Work to be completed: In the material below, the required lines run from the one containing "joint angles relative" through the one containing "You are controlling". Copy those lines exactly, ends included, and nothing else.
___ Recorded information ___
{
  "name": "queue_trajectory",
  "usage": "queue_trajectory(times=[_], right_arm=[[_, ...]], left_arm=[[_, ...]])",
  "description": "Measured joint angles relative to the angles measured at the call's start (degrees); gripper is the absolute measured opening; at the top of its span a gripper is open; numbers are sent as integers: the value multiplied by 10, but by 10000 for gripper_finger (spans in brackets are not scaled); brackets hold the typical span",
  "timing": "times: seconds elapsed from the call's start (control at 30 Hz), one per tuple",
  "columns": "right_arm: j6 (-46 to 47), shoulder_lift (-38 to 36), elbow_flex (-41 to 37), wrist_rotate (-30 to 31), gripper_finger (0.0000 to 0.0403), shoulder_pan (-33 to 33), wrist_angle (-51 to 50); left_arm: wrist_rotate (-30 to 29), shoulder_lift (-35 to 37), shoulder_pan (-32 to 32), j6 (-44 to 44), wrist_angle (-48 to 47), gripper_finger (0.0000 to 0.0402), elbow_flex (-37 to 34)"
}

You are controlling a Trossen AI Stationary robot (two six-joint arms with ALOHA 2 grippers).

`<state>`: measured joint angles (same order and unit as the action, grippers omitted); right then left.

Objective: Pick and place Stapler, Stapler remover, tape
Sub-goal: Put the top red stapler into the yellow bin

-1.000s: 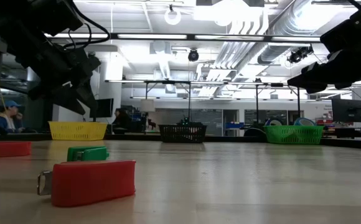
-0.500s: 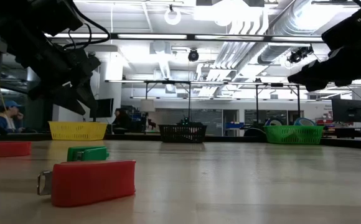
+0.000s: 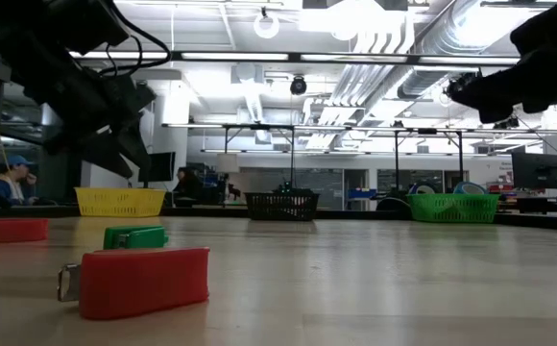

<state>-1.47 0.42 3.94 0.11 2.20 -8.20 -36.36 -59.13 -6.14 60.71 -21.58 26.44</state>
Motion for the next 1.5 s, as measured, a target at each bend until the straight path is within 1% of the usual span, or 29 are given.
queue_trajectory(times=[0.07,0.2,0.5,0.57,0.67,0.77,1.03,1.13,1.37,1.5], right_arm=[[8,-1,-11,3,165,0,31],[1,-1,-34,-14,165,-4,95],[-14,-1,-34,-11,165,-24,95],[-14,0,-34,-7,165,-27,95],[-10,0,-34,-2,165,-27,95],[-10,0,-34,-4,165,-27,95],[-14,0,-34,-4,165,-27,95],[-15,0,-34,-3,165,-27,95],[-15,0,-34,-3,165,-27,95],[-15,0,-34,-3,165,-27,95]], left_arm=[[-1,0,0,-5,11,200,0],[-2,0,0,-13,22,200,0],[1,0,0,-13,26,200,0],[9,0,0,-15,26,200,0],[36,0,0,-24,26,200,0],[77,0,0,-36,26,200,0],[215,0,0,-72,26,200,0],[254,0,0,-73,25,200,0],[281,0,0,-48,10,200,3],[277,0,-6,-30,-45,200,28]])
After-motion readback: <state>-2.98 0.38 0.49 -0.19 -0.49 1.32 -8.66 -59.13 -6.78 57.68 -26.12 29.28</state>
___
Task solution:
  "description": "Measured joint angles relative to the angles measured at the call's start (degrees); gripper is the absolute measured opening; at the top of its span a gripper is open; numbers are sent as integers: the value multiplied by 10, but by 10000 for gripper_finger (spans in brackets are not scaled); brackets hold the typical span",
  "timing": "times: seconds elapsed from the call's start (control at 30 Hz), one per tuple",
  "columns": "right_arm: j6 (-46 to 47), shoulder_lift (-38 to 36), elbow_flex (-41 to 37), wrist_rotate (-30 to 31), gripper_finger (0.0000 to 0.0403), shoulder_pan (-33 to 33), wrist_angle (-51 to 50); left_arm: wrist_rotate (-30 to 29), shoulder_lift (-35 to 37), shoulder_pan (-32 to 32), j6 (-44 to 44), wrist_angle (-48 to 47), gripper_finger (0.0000 to 0.0402), elbow_flex (-37 to 34)"
}

You are controlling a Trossen AI Stationary robot (two six-joint arms with ALOHA 2 grippers).

This exercise has been answered in full.